[Exercise]: Would you work out how many of the lines below hold "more" and reply with nothing but the number?

⁂

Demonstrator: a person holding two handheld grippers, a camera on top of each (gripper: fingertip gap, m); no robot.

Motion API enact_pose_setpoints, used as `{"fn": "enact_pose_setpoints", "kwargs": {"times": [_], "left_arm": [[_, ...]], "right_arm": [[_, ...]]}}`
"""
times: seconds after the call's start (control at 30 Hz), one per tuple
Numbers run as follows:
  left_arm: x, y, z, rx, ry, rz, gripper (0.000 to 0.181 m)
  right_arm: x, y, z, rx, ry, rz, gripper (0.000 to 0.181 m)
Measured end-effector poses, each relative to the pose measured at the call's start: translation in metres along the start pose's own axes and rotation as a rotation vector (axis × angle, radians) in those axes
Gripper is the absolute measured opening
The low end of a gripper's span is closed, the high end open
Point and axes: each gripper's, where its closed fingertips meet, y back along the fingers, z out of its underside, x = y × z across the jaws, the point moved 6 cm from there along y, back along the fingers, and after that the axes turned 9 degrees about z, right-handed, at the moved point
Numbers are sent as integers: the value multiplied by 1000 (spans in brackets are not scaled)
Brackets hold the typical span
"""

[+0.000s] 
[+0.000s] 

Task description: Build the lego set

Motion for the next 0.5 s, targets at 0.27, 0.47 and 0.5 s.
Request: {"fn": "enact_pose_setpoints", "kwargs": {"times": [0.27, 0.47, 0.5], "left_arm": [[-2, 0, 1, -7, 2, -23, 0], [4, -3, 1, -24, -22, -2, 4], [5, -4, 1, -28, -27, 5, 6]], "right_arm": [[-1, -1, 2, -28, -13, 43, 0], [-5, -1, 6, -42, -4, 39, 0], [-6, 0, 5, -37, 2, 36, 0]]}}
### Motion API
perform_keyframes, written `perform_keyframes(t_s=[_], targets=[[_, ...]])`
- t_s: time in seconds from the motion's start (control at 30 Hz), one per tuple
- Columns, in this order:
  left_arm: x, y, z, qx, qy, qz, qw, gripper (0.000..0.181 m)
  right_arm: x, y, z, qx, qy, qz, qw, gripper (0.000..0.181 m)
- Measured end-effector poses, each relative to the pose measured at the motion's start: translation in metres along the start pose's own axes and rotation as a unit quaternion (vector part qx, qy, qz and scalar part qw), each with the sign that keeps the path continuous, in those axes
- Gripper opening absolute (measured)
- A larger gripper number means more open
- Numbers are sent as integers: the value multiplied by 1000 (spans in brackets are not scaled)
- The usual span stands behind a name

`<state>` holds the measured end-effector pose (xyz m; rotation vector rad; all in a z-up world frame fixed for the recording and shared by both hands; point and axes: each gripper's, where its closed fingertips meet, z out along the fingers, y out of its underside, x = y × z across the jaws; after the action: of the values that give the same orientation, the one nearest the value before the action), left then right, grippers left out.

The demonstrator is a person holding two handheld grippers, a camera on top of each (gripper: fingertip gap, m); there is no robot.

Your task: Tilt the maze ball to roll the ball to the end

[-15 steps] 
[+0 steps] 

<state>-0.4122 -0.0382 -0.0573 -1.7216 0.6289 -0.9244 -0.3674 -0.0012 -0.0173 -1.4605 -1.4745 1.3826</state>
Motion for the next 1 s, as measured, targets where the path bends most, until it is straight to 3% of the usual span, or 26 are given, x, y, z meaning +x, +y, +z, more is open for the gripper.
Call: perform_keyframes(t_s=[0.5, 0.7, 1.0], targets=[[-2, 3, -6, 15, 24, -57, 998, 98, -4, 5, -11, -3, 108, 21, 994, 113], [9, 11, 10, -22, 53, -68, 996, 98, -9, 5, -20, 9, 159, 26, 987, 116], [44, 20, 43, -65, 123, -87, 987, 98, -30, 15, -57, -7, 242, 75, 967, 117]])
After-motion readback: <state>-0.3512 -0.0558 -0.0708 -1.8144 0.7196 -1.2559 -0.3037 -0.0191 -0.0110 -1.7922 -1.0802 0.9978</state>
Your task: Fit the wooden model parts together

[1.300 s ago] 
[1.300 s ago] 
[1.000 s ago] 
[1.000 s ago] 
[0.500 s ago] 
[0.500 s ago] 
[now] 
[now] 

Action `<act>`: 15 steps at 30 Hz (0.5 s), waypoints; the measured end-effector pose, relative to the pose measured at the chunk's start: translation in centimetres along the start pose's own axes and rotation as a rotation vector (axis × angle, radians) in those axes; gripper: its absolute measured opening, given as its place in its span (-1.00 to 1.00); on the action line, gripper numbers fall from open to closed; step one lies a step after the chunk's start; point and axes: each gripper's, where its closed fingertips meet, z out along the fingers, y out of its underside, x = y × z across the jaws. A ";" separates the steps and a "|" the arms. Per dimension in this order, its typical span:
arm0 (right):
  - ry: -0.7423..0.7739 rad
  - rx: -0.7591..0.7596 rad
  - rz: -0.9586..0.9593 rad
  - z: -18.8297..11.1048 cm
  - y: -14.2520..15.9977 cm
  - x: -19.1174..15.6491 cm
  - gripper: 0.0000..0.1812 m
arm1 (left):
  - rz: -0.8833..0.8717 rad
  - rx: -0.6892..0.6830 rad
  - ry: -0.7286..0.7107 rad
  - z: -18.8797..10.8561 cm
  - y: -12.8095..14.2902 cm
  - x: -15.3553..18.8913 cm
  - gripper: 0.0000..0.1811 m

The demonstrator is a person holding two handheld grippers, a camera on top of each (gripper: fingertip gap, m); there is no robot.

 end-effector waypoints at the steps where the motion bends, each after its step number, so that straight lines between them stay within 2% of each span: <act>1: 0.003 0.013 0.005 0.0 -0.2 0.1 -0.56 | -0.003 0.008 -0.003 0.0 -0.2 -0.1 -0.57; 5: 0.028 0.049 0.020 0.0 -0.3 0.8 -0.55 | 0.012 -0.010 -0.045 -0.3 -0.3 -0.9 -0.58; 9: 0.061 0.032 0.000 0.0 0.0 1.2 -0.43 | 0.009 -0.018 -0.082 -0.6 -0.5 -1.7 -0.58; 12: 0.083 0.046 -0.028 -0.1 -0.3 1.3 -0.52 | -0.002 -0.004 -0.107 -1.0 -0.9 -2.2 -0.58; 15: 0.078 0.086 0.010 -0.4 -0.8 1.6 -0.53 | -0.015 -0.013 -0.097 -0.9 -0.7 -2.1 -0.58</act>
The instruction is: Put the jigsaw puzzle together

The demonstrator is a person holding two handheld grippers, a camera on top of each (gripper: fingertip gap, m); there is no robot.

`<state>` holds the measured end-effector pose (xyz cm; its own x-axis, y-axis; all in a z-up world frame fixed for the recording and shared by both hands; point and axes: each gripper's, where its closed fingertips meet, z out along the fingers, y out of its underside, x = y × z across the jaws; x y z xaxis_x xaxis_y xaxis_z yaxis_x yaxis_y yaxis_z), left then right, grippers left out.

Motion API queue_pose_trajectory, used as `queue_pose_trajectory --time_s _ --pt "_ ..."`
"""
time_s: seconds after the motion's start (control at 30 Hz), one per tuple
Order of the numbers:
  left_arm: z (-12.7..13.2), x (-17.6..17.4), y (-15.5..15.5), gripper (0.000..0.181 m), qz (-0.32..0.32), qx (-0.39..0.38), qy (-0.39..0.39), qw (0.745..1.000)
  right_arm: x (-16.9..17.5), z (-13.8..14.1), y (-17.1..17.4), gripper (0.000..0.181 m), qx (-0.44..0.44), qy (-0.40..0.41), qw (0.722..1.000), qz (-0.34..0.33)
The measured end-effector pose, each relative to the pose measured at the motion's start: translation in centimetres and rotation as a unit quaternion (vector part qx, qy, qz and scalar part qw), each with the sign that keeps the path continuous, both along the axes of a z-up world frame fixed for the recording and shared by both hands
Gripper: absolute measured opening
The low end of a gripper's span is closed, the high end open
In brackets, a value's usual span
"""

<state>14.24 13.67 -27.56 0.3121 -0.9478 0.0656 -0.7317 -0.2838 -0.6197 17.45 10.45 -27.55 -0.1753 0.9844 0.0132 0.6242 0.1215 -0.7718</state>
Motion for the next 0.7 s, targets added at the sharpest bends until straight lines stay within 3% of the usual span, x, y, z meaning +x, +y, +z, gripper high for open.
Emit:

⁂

[Exercise answer]: 2